The University of Iowa organization in charge of bringing comedians, authors, and politicians to campus may soon ask a different office for money.
The University Lecture Committee is the only Presidential Charter Committee receiving funding allocated by the UI Student Government and the UI Executive Council of Graduate and Professional Students. Under a proposed change, those funds may no longer be allocated through the student governments.
In a letter presented to UI Vice President for Student Services Tom Rocklin on Monday, UISG and the Executive Council requested the Lecture Committee no longer be recognized as a “collaboratively funded organization.” The governments also asked that the committee’s funding be removed from the student-activities-fee budget.
“Student leaders in UISG and the Executive Council have held several meetings together and, additionally, have spoken directly with leadership of [the Lecture Committee],” the letter said.
“These discussions have brought to light a number of issues and concerns that need to be addressed.”
The letter criticizes the Lecture Committee for not tracking its accounting using a computer program called OrgSync and for not using the Student Organization Business Office, both requirements for all other student organizations.

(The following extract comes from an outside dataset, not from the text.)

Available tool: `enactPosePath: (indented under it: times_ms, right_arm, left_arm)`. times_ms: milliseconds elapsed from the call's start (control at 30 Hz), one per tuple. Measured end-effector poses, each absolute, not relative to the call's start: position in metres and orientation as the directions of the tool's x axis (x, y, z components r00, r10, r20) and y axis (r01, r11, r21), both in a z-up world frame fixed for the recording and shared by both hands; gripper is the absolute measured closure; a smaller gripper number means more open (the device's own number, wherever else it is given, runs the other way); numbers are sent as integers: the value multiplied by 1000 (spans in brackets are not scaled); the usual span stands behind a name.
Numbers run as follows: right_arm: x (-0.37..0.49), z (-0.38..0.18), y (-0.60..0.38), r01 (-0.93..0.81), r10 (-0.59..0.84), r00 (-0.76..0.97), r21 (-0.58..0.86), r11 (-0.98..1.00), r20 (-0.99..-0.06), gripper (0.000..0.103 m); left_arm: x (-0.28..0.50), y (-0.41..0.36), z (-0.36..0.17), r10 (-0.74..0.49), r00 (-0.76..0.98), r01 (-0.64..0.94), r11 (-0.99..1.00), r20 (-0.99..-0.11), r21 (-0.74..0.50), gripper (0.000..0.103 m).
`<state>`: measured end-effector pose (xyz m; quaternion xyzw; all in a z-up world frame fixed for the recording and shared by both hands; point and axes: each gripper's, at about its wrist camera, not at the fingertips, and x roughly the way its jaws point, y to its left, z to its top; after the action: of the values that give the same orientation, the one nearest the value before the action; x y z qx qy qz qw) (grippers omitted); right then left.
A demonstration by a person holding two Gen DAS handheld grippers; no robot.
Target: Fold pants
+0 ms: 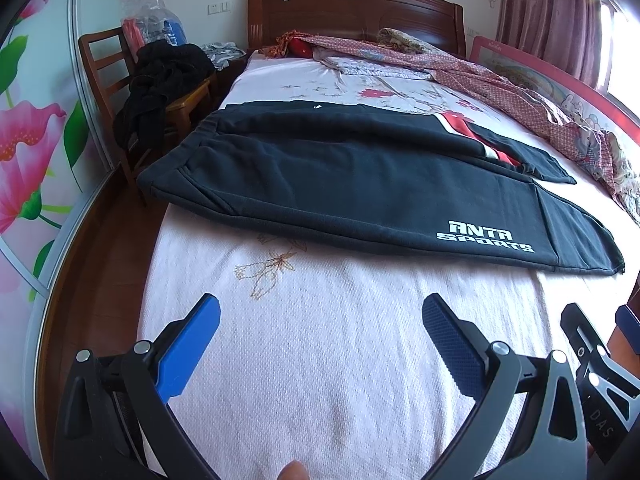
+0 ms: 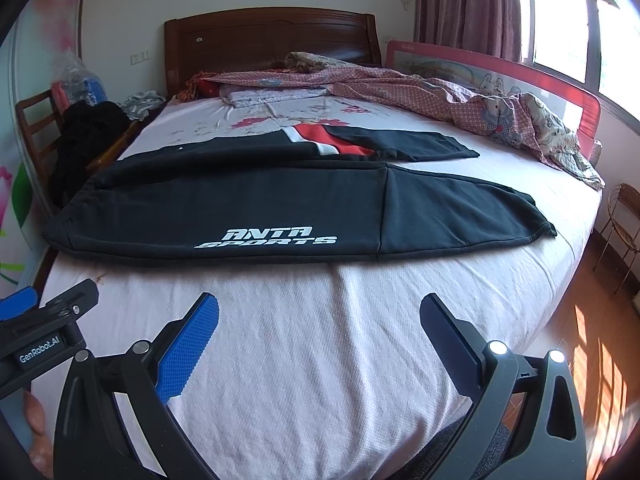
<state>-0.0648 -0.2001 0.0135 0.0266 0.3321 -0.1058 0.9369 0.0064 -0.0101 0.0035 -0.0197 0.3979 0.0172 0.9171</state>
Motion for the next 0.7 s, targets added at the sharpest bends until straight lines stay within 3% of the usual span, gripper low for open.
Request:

“How do you make [a group] follow the rules if it is not technically under the umbrella of those rules?” said Donna Lancianese, the vice president of the Executive Council.
Rocklin, who must approve the budget, will meet with the Executive Council and UISG in two weeks for a follow-up.
If Rocklin approves the request, the Lecture Committee’s funding will be allocated by his office.
Lyndsay Harshman, the president of the Executive Council, said the Lecture Committee will essentially receive the same amount of funding, and it will come from the same account, it will just be allocated in a different way.
“We realized again this year the Lecture Committee is unique from our other [collaboratively funded organization], and sometimes that brings problems in the way we fund it,” she said.
In the proposed fiscal 2012 budget, the Lecture Committee is recommended to receive $111,300, a 5 percent increase over 2011.
“I think it’s a very well-thought-out proposal,” Rocklin said at the meeting. He could not be reached for further comment.
The UISG and the Executive Council requested “the funding shall be the previous fiscal year’s funding plus the one-half the increase in the [student-activities fee].”
And because that fee increases every year, the allocations would also be adjusted.
“We’re not cutting its funding, we’re shifting its funding,” said UISG President John Rigby.
UISG and the Executive Council also requested that the Lecture Committee be considered a non-collaboratively funded organization for at least five years.
A spokesman for the Lecture Committee refused to comment on the issue.
“I think it would make [committee people] happier,” Lancianese said.
The cap of the collaboratively funded organization budget is $701,759, but the governments are requesting $705,824 to fund 11 organizations. The increase comes after such groups as the Bijou and the Crisis Center said they needed more funds.